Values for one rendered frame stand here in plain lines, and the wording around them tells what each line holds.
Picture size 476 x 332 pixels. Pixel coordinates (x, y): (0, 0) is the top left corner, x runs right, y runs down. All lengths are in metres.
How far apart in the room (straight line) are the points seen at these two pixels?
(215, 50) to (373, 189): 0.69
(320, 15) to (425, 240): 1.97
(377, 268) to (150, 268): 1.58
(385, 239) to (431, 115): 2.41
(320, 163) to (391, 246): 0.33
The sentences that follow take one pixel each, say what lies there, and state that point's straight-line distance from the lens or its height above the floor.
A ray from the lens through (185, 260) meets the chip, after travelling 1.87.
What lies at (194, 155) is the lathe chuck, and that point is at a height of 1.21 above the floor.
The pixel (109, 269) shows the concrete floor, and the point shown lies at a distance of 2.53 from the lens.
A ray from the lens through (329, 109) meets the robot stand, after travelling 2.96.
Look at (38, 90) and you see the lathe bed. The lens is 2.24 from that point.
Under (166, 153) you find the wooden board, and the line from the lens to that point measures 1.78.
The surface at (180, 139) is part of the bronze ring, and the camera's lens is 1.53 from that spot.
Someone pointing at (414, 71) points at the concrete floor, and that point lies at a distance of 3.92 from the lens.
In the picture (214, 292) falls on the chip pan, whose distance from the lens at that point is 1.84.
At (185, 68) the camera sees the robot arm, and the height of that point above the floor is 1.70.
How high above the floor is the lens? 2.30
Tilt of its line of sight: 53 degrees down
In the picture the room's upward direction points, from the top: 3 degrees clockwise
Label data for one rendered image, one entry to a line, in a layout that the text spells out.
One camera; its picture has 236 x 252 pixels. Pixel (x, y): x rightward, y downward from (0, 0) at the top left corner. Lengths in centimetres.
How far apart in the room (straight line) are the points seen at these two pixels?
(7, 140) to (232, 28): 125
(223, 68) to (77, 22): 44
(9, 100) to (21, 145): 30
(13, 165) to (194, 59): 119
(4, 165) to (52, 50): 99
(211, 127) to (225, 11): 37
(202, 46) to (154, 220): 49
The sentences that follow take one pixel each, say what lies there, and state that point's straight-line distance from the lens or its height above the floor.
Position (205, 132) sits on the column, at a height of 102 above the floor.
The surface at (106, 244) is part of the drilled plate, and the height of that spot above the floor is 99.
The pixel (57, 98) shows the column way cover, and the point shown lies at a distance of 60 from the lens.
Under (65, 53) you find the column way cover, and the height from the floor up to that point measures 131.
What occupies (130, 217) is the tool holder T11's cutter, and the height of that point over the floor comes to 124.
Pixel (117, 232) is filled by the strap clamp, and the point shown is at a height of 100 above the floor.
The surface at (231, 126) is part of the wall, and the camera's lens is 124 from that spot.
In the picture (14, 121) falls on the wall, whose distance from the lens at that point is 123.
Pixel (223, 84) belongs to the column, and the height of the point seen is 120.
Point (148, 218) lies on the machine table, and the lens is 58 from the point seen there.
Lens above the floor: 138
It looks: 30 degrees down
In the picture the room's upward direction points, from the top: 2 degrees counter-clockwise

* * * *

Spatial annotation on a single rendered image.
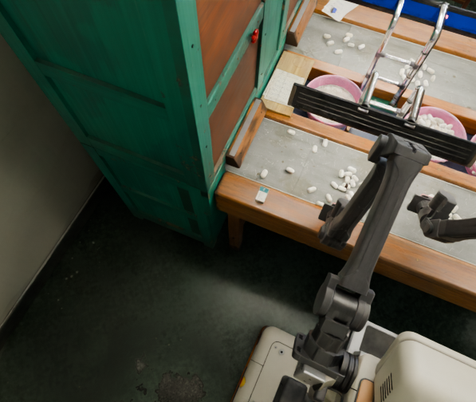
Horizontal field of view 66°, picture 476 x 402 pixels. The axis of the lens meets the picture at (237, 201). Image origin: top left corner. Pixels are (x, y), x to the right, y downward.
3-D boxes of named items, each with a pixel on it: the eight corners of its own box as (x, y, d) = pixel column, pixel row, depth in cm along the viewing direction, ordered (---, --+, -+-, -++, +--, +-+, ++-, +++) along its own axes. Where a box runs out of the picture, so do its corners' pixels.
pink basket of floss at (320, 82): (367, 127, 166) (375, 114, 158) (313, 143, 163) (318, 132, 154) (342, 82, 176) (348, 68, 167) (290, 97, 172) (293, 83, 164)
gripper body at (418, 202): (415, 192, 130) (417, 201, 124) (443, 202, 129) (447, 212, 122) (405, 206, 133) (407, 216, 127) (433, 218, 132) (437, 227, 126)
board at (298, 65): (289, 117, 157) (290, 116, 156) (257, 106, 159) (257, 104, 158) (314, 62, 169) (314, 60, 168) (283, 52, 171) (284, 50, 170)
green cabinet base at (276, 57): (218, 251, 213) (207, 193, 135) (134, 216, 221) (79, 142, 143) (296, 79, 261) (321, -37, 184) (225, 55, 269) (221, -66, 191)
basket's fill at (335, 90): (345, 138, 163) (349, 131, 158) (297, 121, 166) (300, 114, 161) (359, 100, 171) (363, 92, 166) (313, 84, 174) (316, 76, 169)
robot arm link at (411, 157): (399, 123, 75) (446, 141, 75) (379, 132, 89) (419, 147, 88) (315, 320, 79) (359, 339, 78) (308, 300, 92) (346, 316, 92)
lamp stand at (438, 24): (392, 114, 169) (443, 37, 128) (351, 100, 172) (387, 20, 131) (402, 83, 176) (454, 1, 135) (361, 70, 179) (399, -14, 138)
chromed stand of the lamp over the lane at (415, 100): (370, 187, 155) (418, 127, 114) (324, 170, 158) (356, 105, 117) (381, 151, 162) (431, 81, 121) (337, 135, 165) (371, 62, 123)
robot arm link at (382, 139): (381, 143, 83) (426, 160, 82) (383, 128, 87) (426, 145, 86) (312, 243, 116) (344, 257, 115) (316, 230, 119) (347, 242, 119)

* * * *

Work to be completed »
Everything from the line with "A ray from the lens through (329, 109)" through the line with "Label data for" in the listing above must be retyped exactly, with nothing added.

Solution below »
A ray from the lens through (329, 109) meets the robot stand, after travelling 2.96.
Look at (38, 90) and you see the lathe bed. The lens is 2.24 from that point.
Under (166, 153) you find the wooden board, and the line from the lens to that point measures 1.78.
The surface at (180, 139) is part of the bronze ring, and the camera's lens is 1.53 from that spot.
Someone pointing at (414, 71) points at the concrete floor, and that point lies at a distance of 3.92 from the lens.
In the picture (214, 292) falls on the chip pan, whose distance from the lens at that point is 1.84.
At (185, 68) the camera sees the robot arm, and the height of that point above the floor is 1.70.
How high above the floor is the lens? 2.30
Tilt of its line of sight: 53 degrees down
In the picture the room's upward direction points, from the top: 3 degrees clockwise
Label data for one rendered image, one entry to a line, in a layout that the text spells out.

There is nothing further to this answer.